The principle of the present invention is:Using the structure gravity that each fixture unit should be born as adjust its Z-direction position according to
According to.It is illustrated using the more significant single side frame structure aerospace component of machining deformation as embodiment.Have the one of frame structure
Face is known as front in the following description, and the one side of massive plate structure is known as reverse side.
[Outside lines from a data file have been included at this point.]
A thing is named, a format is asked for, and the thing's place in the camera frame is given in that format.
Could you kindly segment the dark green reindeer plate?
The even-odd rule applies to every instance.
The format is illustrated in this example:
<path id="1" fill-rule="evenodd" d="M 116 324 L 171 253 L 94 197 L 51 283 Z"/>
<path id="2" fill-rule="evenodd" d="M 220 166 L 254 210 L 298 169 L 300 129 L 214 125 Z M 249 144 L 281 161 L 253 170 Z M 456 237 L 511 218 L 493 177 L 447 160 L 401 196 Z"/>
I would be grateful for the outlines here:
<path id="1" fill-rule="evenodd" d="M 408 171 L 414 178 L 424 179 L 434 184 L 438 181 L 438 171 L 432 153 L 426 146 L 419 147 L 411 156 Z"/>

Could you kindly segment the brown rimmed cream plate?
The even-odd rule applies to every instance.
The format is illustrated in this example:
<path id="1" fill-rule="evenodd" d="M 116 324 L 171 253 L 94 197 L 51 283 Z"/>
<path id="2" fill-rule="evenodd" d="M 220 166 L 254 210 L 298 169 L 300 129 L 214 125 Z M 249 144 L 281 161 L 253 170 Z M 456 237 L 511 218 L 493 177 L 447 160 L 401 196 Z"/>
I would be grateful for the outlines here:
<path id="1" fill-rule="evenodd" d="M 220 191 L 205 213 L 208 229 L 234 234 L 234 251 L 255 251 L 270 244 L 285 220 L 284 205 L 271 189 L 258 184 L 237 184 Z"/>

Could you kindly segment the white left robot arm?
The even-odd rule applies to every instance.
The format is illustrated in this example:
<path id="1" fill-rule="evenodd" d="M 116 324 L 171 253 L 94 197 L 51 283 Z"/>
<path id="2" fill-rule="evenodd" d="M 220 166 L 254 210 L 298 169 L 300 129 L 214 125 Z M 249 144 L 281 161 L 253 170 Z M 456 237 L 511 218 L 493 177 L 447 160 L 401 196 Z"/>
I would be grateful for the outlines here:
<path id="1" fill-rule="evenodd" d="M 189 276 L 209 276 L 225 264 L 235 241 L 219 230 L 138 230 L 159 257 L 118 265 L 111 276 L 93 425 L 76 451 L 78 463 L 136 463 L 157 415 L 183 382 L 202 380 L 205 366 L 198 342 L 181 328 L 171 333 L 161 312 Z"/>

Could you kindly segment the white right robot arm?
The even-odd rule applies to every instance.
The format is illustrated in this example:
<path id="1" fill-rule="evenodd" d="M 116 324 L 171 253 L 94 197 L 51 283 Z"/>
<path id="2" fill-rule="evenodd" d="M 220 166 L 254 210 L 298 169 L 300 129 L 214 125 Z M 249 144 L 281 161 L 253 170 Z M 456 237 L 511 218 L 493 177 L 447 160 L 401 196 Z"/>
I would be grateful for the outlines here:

Specific machining control deformation method is as follows:
A the blank of suitable dimension) is selected according to parts to be processed design requirement, aluminium alloy prestretching is used in the present embodiment
Plank is stretched as blank material, on parts to be processed size basis, reserves the material that allowance and false boss need.Hair
After base blanking, equating blank reverse side surface, shown position 301~316 according to fig. 3, in blank peripheral position spot-facing, for bolt
It is fixed.
B clamping technique for fixing) is determined according to parts to be processed and blank structure size.On the table, blank center
Near position, i.e. 317~319 positions in Fig. 3 set 3 stationary fixture units for having vacuum cup clamping function, this 3
A fixture unit distribution triangular in shape, the plane formed is as fixed Set and Positioning benchmark;On the table, blank periphery,
301~316 position in Fig. 3, setting 16 there is bolt clamping floating holder units (length direction per side setting 6,
Width direction sets 2 per side).Altogether using 19 fixture units, enough fix and support is provided part.For length and width
It is fixed using sucker can to place several more on platen, part the bottom surface for the larger aerospace component of size
Floating holder unit, to ensure having enough supports to part in process, reduction allows the mismachining tolerances such as knife deformation.
C 19 fixture units) are fixed on platen 203, in the cylindrical prod of machine tool chief axis installation, adjustment
Machine tool chief axis Z coordinate makes distance of the test plane rod end apart from work top be equal to the height of fixture unit free state.Adjustment machine
Bed major axis X, Y-direction coordinate are directed at the work stage 101 of each fixture unit successively, adjust the Z of each fixture unit work stage 101
Coordinate ensures that the Z coordinate of all clamp workpiece platforms 101 is identical, while the upper surface of work stage 101 is made to be contacted with test plane rod end
And 5 Ns of Z-direction contact force is generated, locking fixture unit Z-direction displacement after the completion of adjusting.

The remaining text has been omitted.